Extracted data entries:

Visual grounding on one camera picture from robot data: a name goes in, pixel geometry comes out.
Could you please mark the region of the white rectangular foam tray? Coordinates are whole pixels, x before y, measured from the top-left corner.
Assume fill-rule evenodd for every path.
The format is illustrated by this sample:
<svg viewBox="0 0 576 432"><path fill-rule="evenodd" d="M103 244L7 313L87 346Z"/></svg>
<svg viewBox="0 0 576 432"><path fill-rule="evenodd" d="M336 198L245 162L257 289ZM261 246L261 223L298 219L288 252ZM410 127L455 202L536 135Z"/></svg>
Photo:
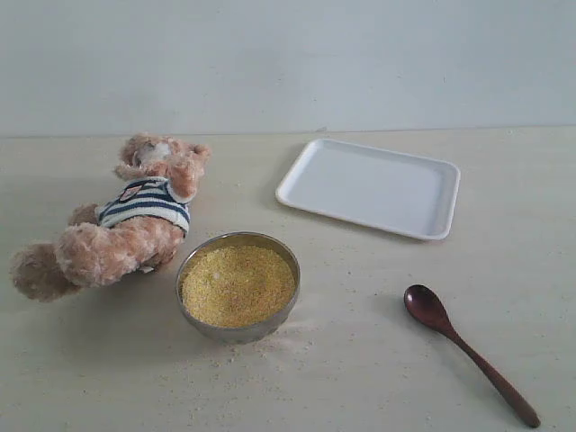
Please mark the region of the white rectangular foam tray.
<svg viewBox="0 0 576 432"><path fill-rule="evenodd" d="M461 173L430 157L310 141L275 191L288 207L424 241L451 229Z"/></svg>

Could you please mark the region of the steel bowl of yellow grain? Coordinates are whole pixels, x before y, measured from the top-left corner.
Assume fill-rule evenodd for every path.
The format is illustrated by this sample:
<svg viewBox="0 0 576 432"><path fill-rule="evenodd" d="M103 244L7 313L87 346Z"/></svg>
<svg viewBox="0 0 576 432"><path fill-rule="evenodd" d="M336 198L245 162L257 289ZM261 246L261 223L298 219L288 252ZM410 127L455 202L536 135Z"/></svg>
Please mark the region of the steel bowl of yellow grain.
<svg viewBox="0 0 576 432"><path fill-rule="evenodd" d="M298 300L301 269L281 241L250 231L212 238L179 268L175 294L203 336L247 344L274 333Z"/></svg>

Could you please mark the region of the tan plush teddy bear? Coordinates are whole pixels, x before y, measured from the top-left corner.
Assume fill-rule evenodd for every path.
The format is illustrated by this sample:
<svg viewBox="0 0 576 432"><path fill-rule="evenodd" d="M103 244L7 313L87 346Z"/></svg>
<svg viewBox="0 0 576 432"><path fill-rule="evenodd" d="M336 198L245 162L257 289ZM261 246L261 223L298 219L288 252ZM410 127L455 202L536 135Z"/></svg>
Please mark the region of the tan plush teddy bear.
<svg viewBox="0 0 576 432"><path fill-rule="evenodd" d="M77 207L56 241L16 253L13 286L29 299L51 302L169 263L188 235L189 205L210 157L208 147L182 139L130 137L114 169L125 183L117 196Z"/></svg>

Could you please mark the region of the dark brown wooden spoon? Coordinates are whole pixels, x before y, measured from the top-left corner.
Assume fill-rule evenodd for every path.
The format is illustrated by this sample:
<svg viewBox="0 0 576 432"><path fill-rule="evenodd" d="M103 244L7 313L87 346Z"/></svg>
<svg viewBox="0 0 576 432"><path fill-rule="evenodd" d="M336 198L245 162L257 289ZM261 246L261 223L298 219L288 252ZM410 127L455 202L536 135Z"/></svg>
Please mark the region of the dark brown wooden spoon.
<svg viewBox="0 0 576 432"><path fill-rule="evenodd" d="M518 418L530 428L539 428L541 420L535 409L510 382L471 348L456 332L437 295L422 284L413 284L403 295L408 314L420 324L442 334L462 349L482 371Z"/></svg>

*WHAT NEEDS TO BE DONE*:
List, from the entries above, every line in which the word "left" shows up.

*TASK RESPONSE*:
Could you please mark the region of the white rectangular foam tray? Coordinates are whole pixels, x before y, measured from the top-left corner.
Could you please mark the region of the steel bowl of yellow grain? Coordinates are whole pixels, x before y, measured from the top-left corner.
Could you please mark the region of the tan plush teddy bear? Coordinates are whole pixels, x before y, measured from the top-left corner.
Could you please mark the region of the dark brown wooden spoon? Coordinates are whole pixels, x before y, measured from the top-left corner.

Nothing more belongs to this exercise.